Prima dell'avvento del cloud, la pianificazione dell'infrastruttura IT iniziava con decisioni di investimento. Server, storage e reti venivano acquistati, installati e ammortizzati su diversi anni. A parte la spesa per l'hardware, sorgono costi operativi per energia elettrica, area data center, connettività rete e personale IT. L'infrastruttura era progettata per capacità fisse e gestita su lunghi periodi di tempo.

Questo modello costituisce da lungo tempo la base per confronti economici tra infrastrutura in-house e nuove offerte cloud. Quando si valutava il cloud, si faceva un confronto diretto con questa struttura di costi: investimento in hardware, ammortamento e gestione su un lato, potenza di calcolo "in affitto" sull'altro. I costi in questo modello erano relativamente facilmente comprensibili, legati principalmente alla capacità fornita. Una volta acquistata l'infrastruttura, spese operative sorgono indipendentemente da un utilizzo intenso o limitato dei sistemi. Pianificazione, gestione e impatto economico si trovavano strettamente interconnessi.

Il modello tradizionale e le sue limitazioni

Le prime offerte di cloud sono state considerate simili alle tradizionali infrastrutture di tipo leasing: i costi dipendevano soprattutto dalla capacità messa a disposizione. Con lo sviluppo di piattaforme basate sui servizi, però, si è verificata una radicale trasformazione. Oggi, le decisioni architetturali influenzano fortemente la struttura dei costi di un sistema. L'articolo chiarisce il motivo per cui i costi cloud emergano già nel progetto architetturale.

La sovranità della infrastruttura cloud

La questione della sovranità nella gestione del cloud ha visto una evoluzione da una semplice dipendenza tecnologica a una visione più proattiva basata sulla responsabilità interna. Un nuovo framework europeo contribuisce a ridefinire il cloud come una realtà fattuabile e verificabile. Si esplora insieme come collaborare nel cloud, individuando modelli collaborativi funzionali per aziende e organizzazioni moderne.
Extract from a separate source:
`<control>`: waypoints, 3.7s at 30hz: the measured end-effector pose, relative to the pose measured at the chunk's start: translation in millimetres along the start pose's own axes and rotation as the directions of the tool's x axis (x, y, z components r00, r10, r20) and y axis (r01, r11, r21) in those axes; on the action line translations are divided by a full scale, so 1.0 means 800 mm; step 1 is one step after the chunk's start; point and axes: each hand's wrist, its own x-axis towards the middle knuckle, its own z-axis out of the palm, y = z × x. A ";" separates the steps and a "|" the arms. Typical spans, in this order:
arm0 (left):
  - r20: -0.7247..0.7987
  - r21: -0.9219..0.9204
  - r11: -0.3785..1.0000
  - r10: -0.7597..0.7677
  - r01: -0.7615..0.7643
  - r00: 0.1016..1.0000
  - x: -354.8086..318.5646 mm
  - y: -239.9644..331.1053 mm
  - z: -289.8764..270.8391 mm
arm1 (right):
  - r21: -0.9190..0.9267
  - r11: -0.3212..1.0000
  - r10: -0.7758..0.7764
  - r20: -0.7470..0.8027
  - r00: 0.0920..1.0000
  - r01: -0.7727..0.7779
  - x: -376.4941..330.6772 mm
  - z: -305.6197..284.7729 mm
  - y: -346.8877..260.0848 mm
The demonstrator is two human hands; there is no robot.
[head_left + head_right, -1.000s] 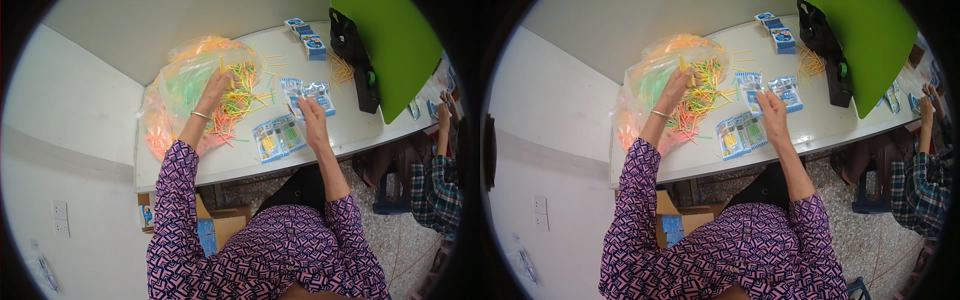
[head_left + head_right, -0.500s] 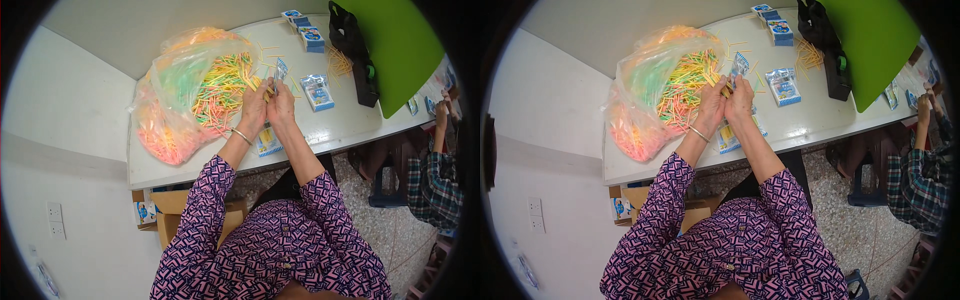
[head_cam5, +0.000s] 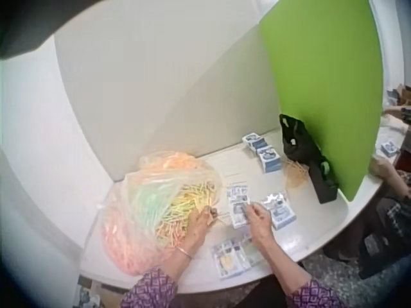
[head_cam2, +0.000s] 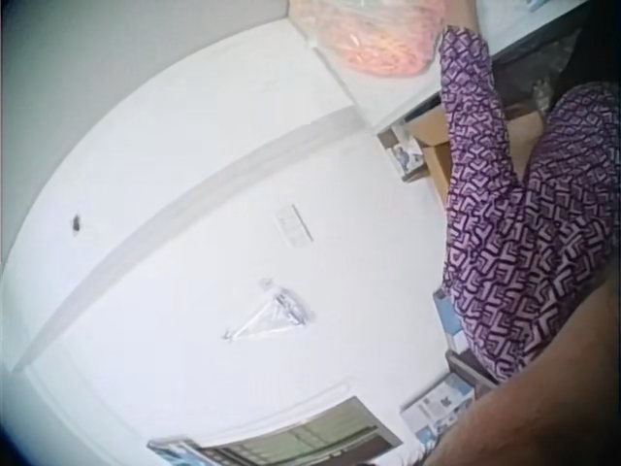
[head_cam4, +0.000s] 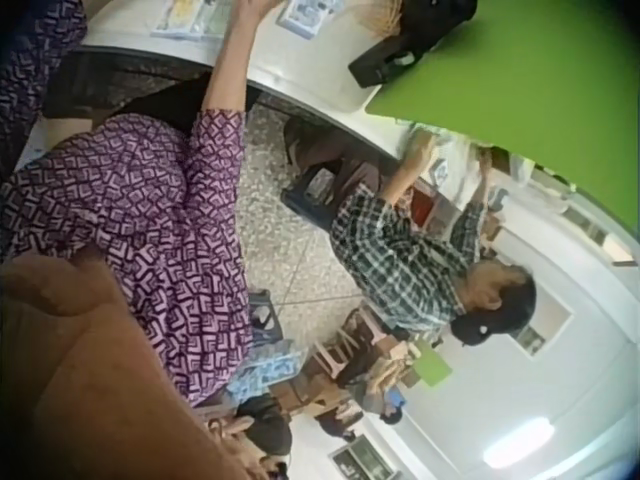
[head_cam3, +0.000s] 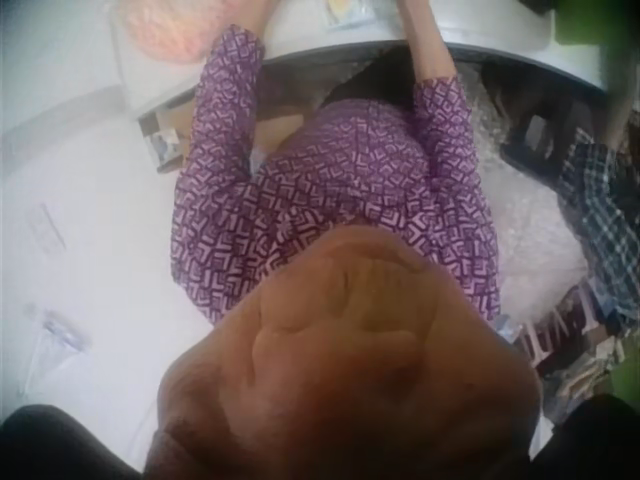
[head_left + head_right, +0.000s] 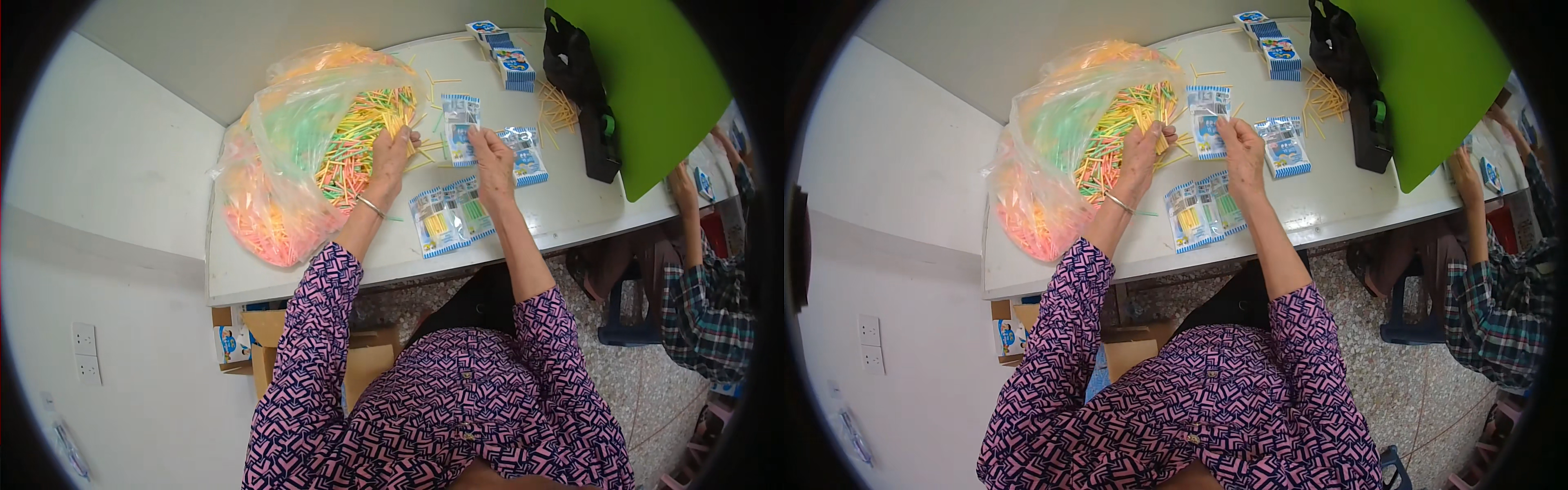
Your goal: Putting colorful items into plastic packaging sleeves at a workstation.
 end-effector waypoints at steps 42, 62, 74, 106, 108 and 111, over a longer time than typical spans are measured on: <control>0.394 -0.050 0.996 0.084 -0.070 0.915 -0.079 0.059 0.056 | -0.481 0.873 0.152 0.435 0.887 0.086 -0.047 -0.056 -0.057; 0.382 0.325 0.876 0.223 -0.356 0.897 -0.042 0.071 0.012 | -0.414 0.898 0.060 0.448 0.892 0.147 -0.025 -0.007 -0.044; 0.478 0.197 0.942 0.150 -0.272 0.866 -0.047 0.074 0.033 | -0.386 0.909 0.332 0.447 0.831 -0.156 -0.020 -0.029 -0.043; 0.690 0.622 0.453 0.068 -0.638 0.721 -0.012 0.035 0.020 | -0.495 0.861 0.306 0.312 0.899 -0.121 -0.026 -0.118 -0.126; 0.783 0.547 0.328 0.125 -0.770 0.609 -0.005 0.013 0.027 | -0.473 0.872 0.305 0.328 0.894 -0.123 -0.027 -0.123 -0.123; 0.860 0.502 -0.003 0.110 -0.865 0.498 -0.003 -0.006 0.038 | -0.488 0.858 0.320 0.259 0.911 -0.162 -0.039 -0.108 -0.115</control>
L'evoluzione dei modelli di business delle infrastrutture IT

Questo paradigma tradizionale ha a lungo influenzato il confronto tra infrastruttura IT interna e offerte cloud. Tuttavia, con l'ulteriore evoluzione del cloud, sono cambiati non solo i modelli operativi, ma anche la manera in cui si generano i costi. Nelle moderne piattaforme cloud, i costi dipendono meno dalla capacità fornita e più da decisioni architetturali prese in fase di progettazione. Per comprendere questo cambio di logica, si segue di seguito un approfondimento per punti chiari.

Un modello rassicurante?

Fin qui il modello sembra suggerire un certo controllo: i costi derivano da grandezze note e possono essere stabilizzati attraverso una pianificazione attenta. Questo però non rappresenta la complessità crescente e mutevole che oggi caratterizza l'utilizzo della cloud. I paradigmi di architettura emergenti richiedono una progettualità capace di considerare variabili che prima non avevano peso.
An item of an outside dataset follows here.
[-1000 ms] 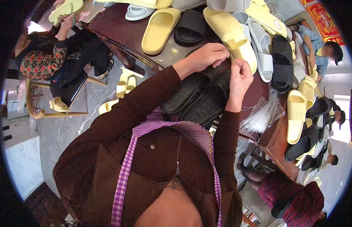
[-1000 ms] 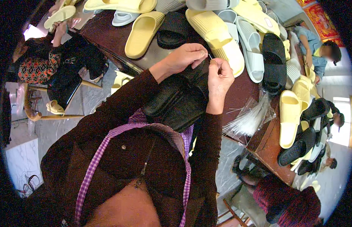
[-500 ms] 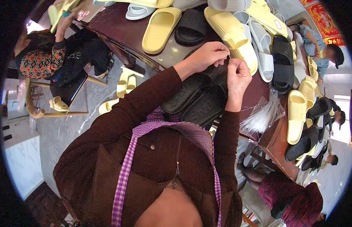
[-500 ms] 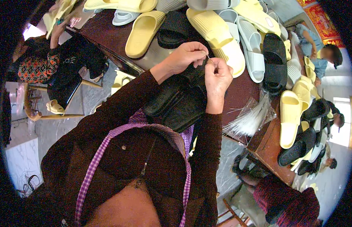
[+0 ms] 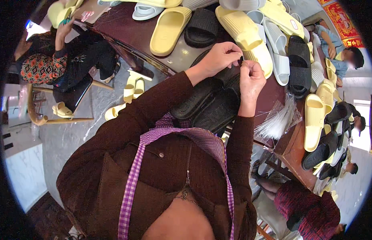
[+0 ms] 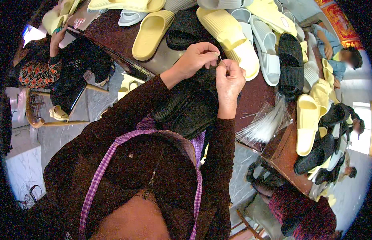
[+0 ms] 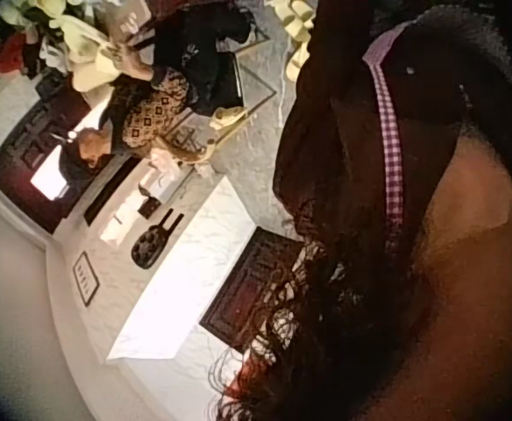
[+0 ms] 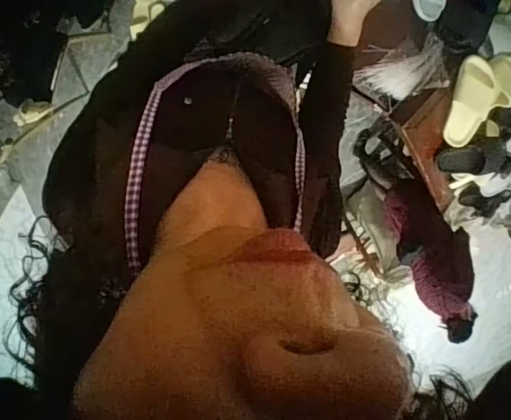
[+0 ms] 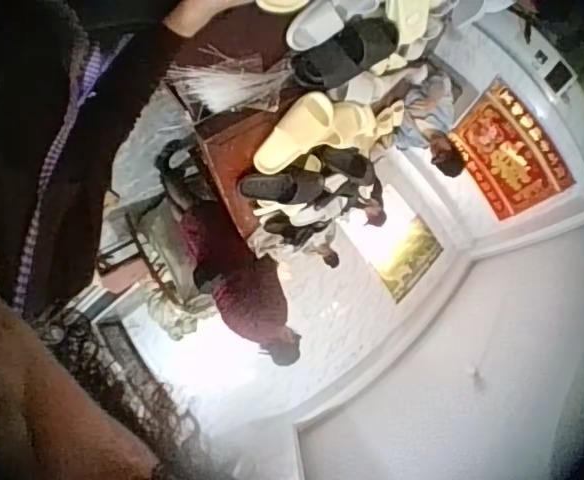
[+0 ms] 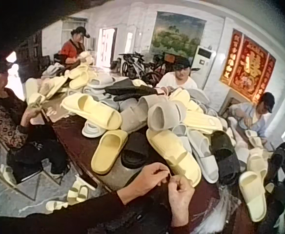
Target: The person pairs slippers together and fastens each pair by hand using plastic tag fasteners.
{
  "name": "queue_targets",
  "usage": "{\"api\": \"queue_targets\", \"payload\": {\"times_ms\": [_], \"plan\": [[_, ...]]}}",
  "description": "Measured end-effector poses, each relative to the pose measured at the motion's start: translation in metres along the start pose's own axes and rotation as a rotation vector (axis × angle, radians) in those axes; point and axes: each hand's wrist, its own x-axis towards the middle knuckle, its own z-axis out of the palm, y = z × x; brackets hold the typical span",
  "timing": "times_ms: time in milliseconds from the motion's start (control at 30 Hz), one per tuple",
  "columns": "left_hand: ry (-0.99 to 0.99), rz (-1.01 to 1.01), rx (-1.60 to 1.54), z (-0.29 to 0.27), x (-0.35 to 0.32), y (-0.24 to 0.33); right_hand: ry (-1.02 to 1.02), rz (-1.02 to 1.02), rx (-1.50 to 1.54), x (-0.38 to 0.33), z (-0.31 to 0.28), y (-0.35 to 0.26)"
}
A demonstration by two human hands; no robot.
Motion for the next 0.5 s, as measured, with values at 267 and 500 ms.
{"api": "queue_targets", "payload": {"times_ms": [267,500], "plan": [[0.007,-0.007,-0.011,-0.0003,-0.0001,-0.0008,0.006,-0.028,-0.011,-0.0009,0.0003,-0.0013],[0.007,-0.003,-0.019,0.0,-0.0011,-0.0021,0.007,0.001,-0.017,-0.0015,-0.0002,-0.0049]]}}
I costi cloud e l'architettura

Il passo successivo riguarda la relazione diretta tra decisioni architetturali e la generazione di costi. L'architettura diventa quindi un fattore cruciale per comprendere e gestire i costi. Si elencano qui alcune delle decisioni architetturali che possono incidere sui costi cloud:

    • Scelta del modello di deployment (monolitico vs microservizi)
    • Utilizzo di servizi gestiti vs gestione in autonomia
    • Tipologia di database utilizzata (relazionale, non relazionale, NoSQL)
    • Implementazione di cache per ridurre la latenza e ottimizzare l'uso delle risorse
    • Scelta tra scalabilità orizzontale e verticale in base alla tipologia di carico
    • Utilizzo di funzioni a esecuzione istantanea (serverless) per ridurre i costi inattivi

Queste decisioni architetturali devono essere prese in modo consapevole, considerando sia la logica business di chi utilizza i servizi cloud che i costi che ne derivano. L'architettura non è più solo il mezzo per raggiungere un obiettivo tecnico, ma si rivela un fattore cruciale per il successo economico del progetto.
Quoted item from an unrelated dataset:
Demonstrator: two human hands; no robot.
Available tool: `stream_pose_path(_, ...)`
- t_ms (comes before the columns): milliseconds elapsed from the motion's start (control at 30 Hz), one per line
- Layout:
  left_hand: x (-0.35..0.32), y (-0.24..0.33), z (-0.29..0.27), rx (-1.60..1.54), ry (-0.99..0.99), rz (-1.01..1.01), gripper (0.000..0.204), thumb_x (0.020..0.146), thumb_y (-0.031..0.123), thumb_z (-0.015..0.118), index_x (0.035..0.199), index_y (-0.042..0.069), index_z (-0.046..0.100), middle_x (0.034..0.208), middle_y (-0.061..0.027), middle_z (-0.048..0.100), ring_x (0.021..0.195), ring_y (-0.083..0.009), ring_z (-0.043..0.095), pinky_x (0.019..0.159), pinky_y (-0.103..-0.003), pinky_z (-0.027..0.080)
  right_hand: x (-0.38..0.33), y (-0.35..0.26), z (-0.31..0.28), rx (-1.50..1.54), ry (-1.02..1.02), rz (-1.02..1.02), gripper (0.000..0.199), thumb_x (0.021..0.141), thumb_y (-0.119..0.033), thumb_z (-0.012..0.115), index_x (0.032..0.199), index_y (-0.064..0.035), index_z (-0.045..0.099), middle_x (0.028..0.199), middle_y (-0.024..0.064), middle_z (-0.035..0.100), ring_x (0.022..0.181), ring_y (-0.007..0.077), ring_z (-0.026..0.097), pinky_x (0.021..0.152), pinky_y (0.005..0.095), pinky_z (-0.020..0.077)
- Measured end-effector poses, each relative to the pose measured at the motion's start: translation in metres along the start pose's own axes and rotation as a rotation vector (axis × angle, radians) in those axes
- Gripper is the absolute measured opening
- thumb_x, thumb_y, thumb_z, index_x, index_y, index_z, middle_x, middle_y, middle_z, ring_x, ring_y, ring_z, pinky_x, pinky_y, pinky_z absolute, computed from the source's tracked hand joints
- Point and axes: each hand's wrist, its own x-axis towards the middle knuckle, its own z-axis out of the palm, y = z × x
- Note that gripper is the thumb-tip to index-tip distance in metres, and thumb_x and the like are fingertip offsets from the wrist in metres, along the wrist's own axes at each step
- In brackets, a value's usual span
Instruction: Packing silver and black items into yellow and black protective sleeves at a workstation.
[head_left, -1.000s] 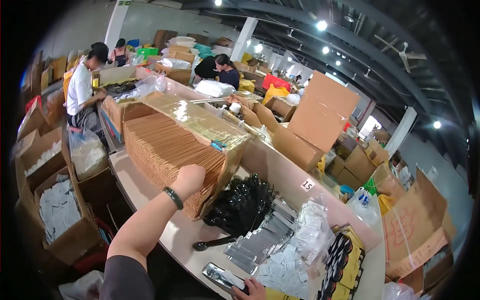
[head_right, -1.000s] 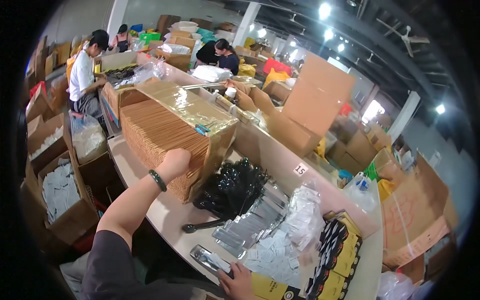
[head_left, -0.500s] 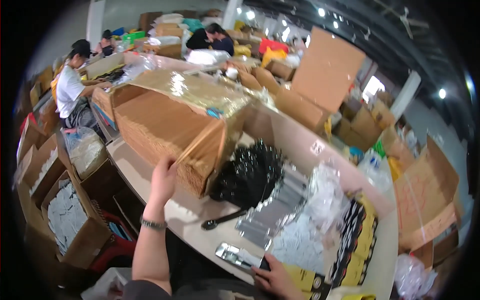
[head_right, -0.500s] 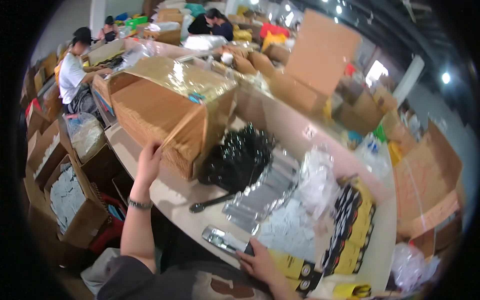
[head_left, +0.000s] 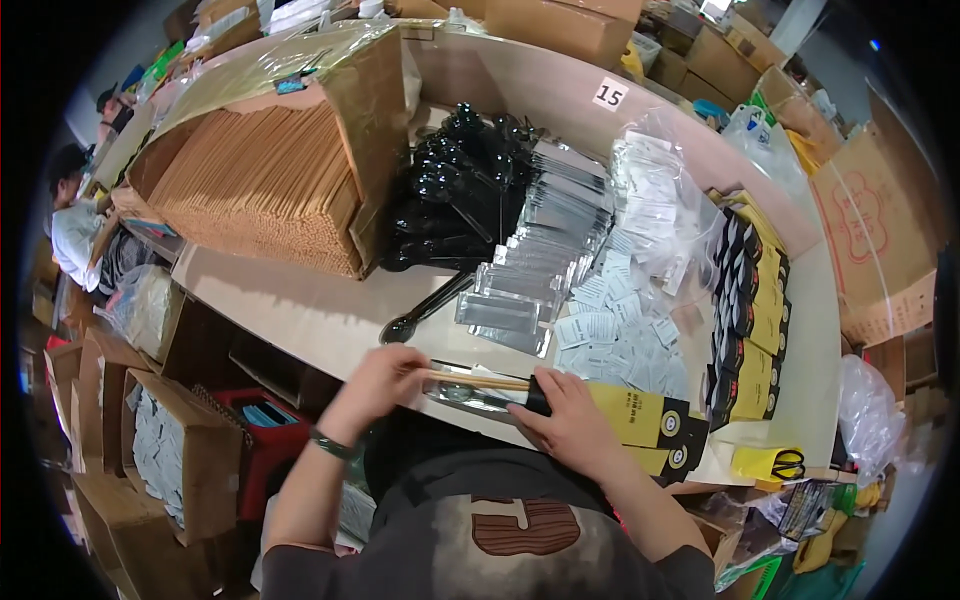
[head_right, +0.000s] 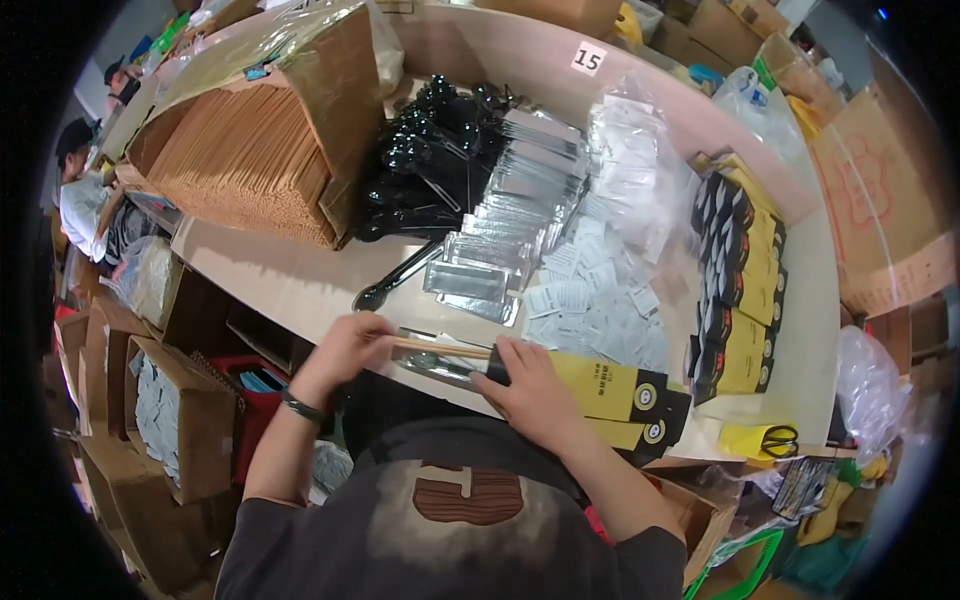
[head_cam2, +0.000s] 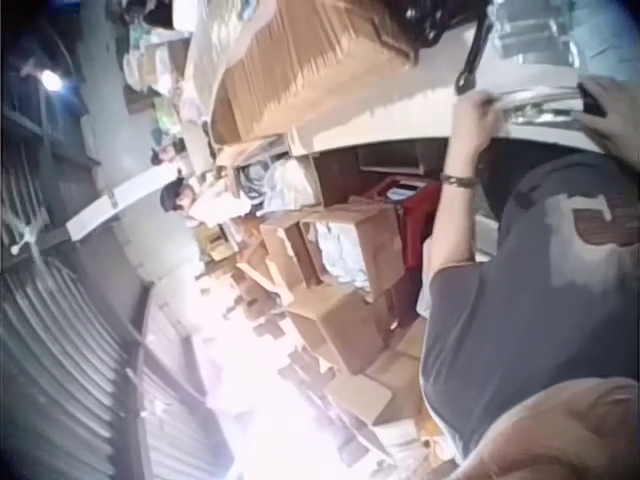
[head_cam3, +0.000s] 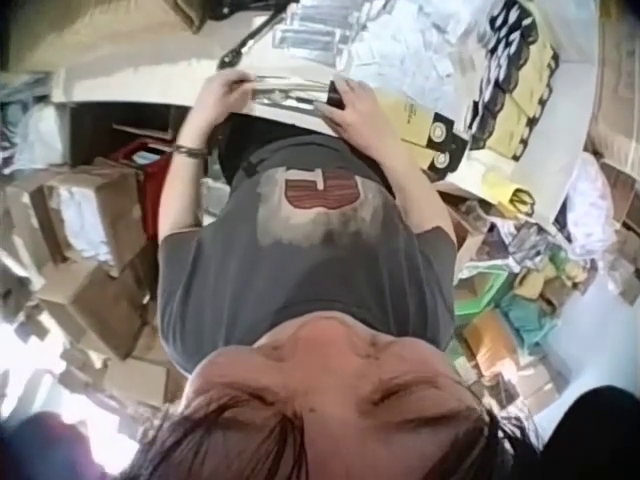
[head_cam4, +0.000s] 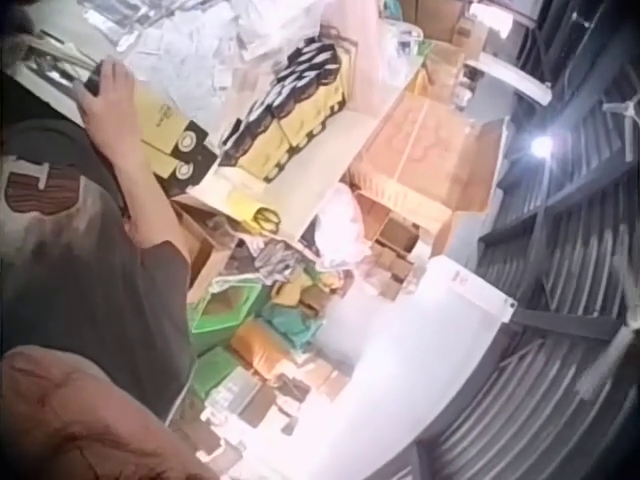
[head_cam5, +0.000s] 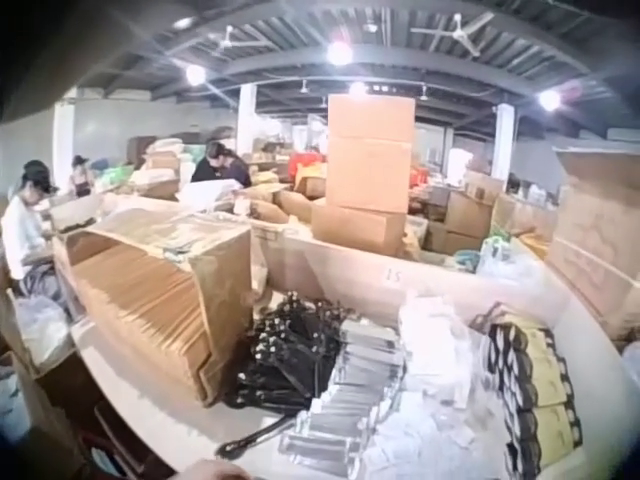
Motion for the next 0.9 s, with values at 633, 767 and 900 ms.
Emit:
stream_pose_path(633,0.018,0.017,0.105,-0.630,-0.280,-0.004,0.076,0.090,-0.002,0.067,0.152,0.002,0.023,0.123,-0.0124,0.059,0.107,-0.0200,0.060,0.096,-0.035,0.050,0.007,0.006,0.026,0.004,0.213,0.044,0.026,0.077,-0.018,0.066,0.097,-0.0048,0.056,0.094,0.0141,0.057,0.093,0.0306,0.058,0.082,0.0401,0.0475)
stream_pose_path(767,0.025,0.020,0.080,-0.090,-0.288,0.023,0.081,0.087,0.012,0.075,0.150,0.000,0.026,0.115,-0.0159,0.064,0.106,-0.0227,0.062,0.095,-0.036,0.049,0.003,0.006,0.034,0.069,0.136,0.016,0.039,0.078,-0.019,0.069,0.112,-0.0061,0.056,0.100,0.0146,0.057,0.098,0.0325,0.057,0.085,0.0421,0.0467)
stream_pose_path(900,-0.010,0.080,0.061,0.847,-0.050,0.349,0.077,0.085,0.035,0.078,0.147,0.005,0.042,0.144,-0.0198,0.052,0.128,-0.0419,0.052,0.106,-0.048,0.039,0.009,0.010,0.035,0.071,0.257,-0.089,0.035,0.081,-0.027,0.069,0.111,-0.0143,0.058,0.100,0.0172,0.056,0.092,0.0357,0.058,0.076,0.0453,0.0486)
In sintesi, quando si parla dei costi del cloud, si parla in realtà di decisioni architetturali. I costi non vengono da un'infrastruttura fissa, ma da un insieme di scelte complesse e interdipendenti. Questo modello richiede una progettualità più strategica da parte dei decisori, in modo da non rischiare di incorrere in sprechi o inefficienze.